In the early 1970s member states of the IAEA negotiated the model safeguards agreement for implementing the verification provisions of the NPT. Article 14 of that model agreement addresses the issue of non-proscribed military use of nuclear materials, such as naval propulsion. At the time, Italy and the Netherlands had expressed interest in this technology.
But their interest waned and no new proposals arose until 1987: the IAEA’s official historian David Fisher recalled the reaction: “For nearly 20 years nothing more was heard of the Italian and Dutch plans … It appeared that the loophole in the NPT was becoming a dead letter. In 1987, however, the Canadian Government made the surprising announcement that it planned to acquire a flotilla of nuclear submarines … The announcement was all the more surprising coming from a strong supporter of the NPT, of IAEA safeguards and of non-proliferation in general.” [David Fischer, History of the International Atomic Energy Agency, IAEA, Vienna (1997) pp.272-3] Australia’s announcement has no doubt been received in the same manner. To the relief of many Canada abandoned the nuclear-powered submarine option just two years later.
There are currently two other NPT non-nuclear-weapon states with ongoing plans for adoption of nuclear propulsion: Brazil, a leading candidate, and Argentina its historic nuclear rival. Brazil has a cooperation agreement with France, the second phase of which is the construction of nuclear-powered vessels.
Unlike Australia, Brazil has domestic enrichment capacity and envisages some of this capacity being utilised in its submarine program. This would lead to a mixing of civil and military activities which would pose verification challenges and raise proliferation break out concerns.
There has been a strong US-led push over the last three decades to eliminate the use of weapon grade (HEU) in civilian applications world-wide.
One way to mitigate proliferation concerns would be to limit the submarine fuel to low enriched uranium, unsuitable for weapons. France uses low enriched fuels for some of its submarines and Brazil has also declared its intention to use low enriched uranium.

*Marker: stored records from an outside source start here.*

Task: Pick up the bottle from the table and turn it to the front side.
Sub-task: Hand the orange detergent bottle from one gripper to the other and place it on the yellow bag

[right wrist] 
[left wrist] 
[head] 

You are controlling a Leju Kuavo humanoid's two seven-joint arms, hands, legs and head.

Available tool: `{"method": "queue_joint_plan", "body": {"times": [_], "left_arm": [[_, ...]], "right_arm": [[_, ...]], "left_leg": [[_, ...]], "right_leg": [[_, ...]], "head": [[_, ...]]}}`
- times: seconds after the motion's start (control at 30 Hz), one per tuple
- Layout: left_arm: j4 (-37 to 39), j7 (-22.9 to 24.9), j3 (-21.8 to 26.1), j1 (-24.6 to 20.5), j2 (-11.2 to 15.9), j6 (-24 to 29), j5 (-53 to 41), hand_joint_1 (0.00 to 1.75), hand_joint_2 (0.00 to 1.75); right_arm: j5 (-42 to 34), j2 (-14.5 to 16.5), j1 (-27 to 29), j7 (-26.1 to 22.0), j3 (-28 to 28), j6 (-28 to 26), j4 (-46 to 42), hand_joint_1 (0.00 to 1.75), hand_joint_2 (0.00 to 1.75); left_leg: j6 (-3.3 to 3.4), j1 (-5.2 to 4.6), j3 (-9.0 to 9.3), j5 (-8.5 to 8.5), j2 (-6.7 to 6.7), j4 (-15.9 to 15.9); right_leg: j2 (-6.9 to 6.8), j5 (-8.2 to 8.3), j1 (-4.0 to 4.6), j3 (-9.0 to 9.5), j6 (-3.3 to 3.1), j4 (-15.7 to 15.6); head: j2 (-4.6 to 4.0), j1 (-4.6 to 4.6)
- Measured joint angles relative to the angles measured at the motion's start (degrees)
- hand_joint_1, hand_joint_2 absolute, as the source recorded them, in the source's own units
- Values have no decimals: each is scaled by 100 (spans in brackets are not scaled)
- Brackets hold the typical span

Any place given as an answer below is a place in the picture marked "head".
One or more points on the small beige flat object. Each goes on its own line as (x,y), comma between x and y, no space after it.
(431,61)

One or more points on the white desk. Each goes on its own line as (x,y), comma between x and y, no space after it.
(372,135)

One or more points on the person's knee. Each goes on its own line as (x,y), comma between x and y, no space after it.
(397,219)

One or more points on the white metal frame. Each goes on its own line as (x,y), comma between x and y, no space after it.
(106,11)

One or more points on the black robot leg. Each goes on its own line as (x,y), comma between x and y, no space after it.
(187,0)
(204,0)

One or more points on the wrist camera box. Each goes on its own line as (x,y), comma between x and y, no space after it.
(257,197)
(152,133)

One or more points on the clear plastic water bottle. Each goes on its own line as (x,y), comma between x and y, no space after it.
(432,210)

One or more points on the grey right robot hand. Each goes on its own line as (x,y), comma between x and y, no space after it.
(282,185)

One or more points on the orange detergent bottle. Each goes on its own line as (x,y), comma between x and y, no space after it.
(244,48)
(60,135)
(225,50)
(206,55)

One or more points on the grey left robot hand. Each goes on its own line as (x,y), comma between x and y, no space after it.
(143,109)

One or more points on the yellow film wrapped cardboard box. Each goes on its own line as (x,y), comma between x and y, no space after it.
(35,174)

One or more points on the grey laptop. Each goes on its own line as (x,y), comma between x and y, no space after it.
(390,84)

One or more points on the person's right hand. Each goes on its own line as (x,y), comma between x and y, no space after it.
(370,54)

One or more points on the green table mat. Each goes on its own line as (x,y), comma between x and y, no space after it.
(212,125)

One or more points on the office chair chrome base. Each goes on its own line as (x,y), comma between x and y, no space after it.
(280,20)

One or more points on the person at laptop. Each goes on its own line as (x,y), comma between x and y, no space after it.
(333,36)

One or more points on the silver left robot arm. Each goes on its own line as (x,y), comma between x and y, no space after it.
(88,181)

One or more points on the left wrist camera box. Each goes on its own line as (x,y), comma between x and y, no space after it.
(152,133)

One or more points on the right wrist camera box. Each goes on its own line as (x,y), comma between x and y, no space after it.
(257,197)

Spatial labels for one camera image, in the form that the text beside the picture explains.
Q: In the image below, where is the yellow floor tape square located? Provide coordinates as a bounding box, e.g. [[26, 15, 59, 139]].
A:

The US has been researching lower enriched options but for now is understood to rely exclusively on HEU, and it is assumed Australia will be provided HEU fueled reactors. An advantage of HEU is that it can obviate the need for refueling the reactors – the fuel would be adequate for the life of the submarine. However, Australian reliance on HEU will undercut efforts to establish a norm against high levels of enrichment, one of the major elements of the Iran nuclear deal.
More broadly, Australian adoption of nuclear submarine propulsion will inevitably be exploited by others wanting to adopt this technology. Japan was an early proponent of marine applications of nuclear propulsion but has foregone using the technology in its submarine programs. South Korea too has expressed interest in the option but to date has been denied by Washington.
Australia may well have compelling security reasons to favour nuclear-powered submarines. But it must acknowledge that this will exacerbate regional military rivalries in a frame of weak or non-existing structures for managing tensions and mitigating nuclear risks. Australian diplomacy has obviously failed to contain those risks to date. Australia has traditionally been a staunch supporter of the non-proliferation regime with the NPT and the IAEA as key pillars. Australian diplomacy needs to be empowered to minimise the damage, including to the non-proliferation norms, and the international rules-based order, that our nuclear-powered submarines will incur. While maintaining support for the global elements of the non-proliferation regime Australia must now engage with regional partners in a focused effort to address the growing array of nuclear threats facing the Indo-Pacific, through confidence building measures and preventive diplomacy.